Since you haven't used the /m modifier, Perl won't treat it as a "single line".

No. That's backwards. Single-line is the default. m switches to (m)ultiline mode.

Furthermore, m only affects the defintion of ^ and $. Since neither are used here, whether m is present or absent is irrelevant.

The replacement first takes off the first three characters (which includes the newline), and then it goes for another pass to get the last two characters.

No. In fact, the \n is a red herring. The same problem occurs with my $string = "1234";.

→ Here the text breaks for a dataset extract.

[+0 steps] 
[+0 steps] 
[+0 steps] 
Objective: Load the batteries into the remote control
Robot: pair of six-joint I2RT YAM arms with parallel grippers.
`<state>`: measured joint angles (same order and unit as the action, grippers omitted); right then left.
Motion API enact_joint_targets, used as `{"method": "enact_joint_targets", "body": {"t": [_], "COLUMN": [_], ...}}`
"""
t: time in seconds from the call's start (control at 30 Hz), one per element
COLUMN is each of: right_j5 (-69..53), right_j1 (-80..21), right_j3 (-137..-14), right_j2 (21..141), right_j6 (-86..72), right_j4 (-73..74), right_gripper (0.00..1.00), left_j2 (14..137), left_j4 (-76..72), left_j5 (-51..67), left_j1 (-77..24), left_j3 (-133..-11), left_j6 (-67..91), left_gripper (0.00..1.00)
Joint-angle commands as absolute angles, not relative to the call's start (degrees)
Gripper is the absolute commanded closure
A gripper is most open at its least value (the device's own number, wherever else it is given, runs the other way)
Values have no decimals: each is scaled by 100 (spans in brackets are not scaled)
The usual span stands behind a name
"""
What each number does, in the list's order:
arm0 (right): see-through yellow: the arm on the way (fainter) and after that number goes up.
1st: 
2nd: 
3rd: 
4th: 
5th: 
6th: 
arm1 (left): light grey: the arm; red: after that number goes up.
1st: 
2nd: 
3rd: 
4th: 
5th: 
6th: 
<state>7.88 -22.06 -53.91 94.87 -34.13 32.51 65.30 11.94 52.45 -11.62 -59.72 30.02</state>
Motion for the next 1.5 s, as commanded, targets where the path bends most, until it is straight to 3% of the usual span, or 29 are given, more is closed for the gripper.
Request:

The first pass sees the characters at pos 0 to 3 replaced with "go", setting pos = 4.
The second pass sees the characters at pos 4 to 4 replaced with "go", setting pos = 4.
The third pass ends the g loop since the only possible match would start and end at the same positions as the second pass.

my $string = "1234"; $string =~ s/.*/print("($&)");'go'/egs; # (1234)()

What I find most interesting, however is that the /g seems to have something to do with it too. That is /ms does one replacement

With and without g, both regex do the same first substitution. With g, it proceeds to do other possible substitutions. That's the very definition of g.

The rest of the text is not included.